We further categorized the inpatient population into those who ha

We further categorized the inpatient population into those who had VCE placed within 3 days and after 3 days of admission and examined the association between time of placement and detection of active bleeding and active bleeding with angioectasia via t tests

of proportions. We similarly examined the relationship between successful therapeutic intervention and comorbidities and timing of VCE placement. Additionally, we compared timing of VCE placement with length of stay through t tests of means. In all instances, a P < .05 was considered to be statistically significant. Finally, we conducted post-hoc power calculations on key outcomes of interest to assess whether lack of significance was likely click here because of low power or to a truly small effect. All statistical analyses were conducted by using SAS 9.2

software (SAS Institute Inc., Cary, North Carolina, USA), whereas post-hoc power calculations were performed by using Power Analysis and Sample Size (PASS 11.0, NCSS LLC, Kaysville, Utah, USA). Because this was a retrospective study, with data collected from previously recorded data, the study was waived for Ku-0059436 cost a full review by the Institutional Review Board of the University of Massachusetts Medical Center and received expedited approval. The study design, including distribution of the patients, is showed in Figure 1, and patient demographics are presented in Table 1. A positive result was defined as active bleeding, angioectasia, red spot, tumor, ulcer, or bleeding outside of the small intestine (stomach or colon). The overall yield of VCE was 65.9% (95 of 144) for the inpatient population versus 53.4% (62 of 116) for the outpatient population Morin Hydrate (P = .054).

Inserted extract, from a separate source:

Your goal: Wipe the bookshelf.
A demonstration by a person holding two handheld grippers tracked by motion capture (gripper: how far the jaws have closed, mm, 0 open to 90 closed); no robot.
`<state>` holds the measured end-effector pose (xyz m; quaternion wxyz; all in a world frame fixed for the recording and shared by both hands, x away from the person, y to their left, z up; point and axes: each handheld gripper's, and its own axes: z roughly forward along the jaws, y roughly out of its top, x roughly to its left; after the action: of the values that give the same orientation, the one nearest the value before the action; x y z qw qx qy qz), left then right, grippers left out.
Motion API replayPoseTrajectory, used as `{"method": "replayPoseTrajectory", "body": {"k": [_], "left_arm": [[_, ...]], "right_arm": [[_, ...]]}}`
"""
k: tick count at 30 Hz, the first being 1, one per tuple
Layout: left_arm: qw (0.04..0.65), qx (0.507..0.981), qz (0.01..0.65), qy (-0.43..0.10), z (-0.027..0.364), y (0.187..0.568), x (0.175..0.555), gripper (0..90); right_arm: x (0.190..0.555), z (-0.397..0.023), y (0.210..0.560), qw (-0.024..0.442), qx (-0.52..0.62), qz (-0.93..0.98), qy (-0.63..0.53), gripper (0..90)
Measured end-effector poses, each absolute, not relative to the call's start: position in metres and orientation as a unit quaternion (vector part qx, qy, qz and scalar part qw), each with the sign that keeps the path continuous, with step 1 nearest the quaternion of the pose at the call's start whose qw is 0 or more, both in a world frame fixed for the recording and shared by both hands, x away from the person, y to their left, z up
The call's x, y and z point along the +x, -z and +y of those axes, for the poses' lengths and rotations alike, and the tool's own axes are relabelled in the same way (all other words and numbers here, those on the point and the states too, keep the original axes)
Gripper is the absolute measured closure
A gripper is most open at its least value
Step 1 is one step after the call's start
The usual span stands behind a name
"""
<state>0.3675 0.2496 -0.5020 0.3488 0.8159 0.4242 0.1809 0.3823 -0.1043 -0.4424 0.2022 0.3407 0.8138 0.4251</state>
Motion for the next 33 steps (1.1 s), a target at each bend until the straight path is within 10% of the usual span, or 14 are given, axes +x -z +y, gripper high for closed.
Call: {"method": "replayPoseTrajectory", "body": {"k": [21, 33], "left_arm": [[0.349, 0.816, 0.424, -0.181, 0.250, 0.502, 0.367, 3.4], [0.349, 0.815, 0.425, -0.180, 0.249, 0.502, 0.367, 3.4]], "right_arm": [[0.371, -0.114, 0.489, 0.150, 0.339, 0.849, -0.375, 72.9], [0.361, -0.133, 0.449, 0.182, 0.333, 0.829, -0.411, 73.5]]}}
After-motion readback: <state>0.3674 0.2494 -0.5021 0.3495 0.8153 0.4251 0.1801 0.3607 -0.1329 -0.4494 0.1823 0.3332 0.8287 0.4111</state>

Red spots were included in the list of positive findings but were not included in the analysis. Findings of VCE for inpatients are presented in Table 2. The mean hematocrit on admission was 26.8% ± 6%. The inpatient population was further divided into those who had VCE placed within 3 days of admission (n = 90) and those who had VCE placed after 3 days of admission (n = 54) for OOGIB. We were interested in lesions in which endoscopic intervention was potentially feasible. We therefore looked specifically at patients with either active bleeding or angioectasia. Active bleeding was found in 28.9% of the <3-day cohort (26 of 90) compared with 13.0% of the >3-day cohort (7 of 54) (P = .028) ( Fig. 2). The yield to find either an active bleed and/or an angioectasia was 44.4% in the <3-day cohort (40 of 90) versus 27.8% in the >3-day cohort (15 of 54) (P = .046) ( Fig. 2). Two VCEs from each cohort showed evidence of both an active bleed and one or more angioectasia. Detection of active bleeding declined progressively for each day after admission (Fig. 3) as did the detection of active bleeding and angioectasia for each day after admission (Fig. 4) for the inpatient population.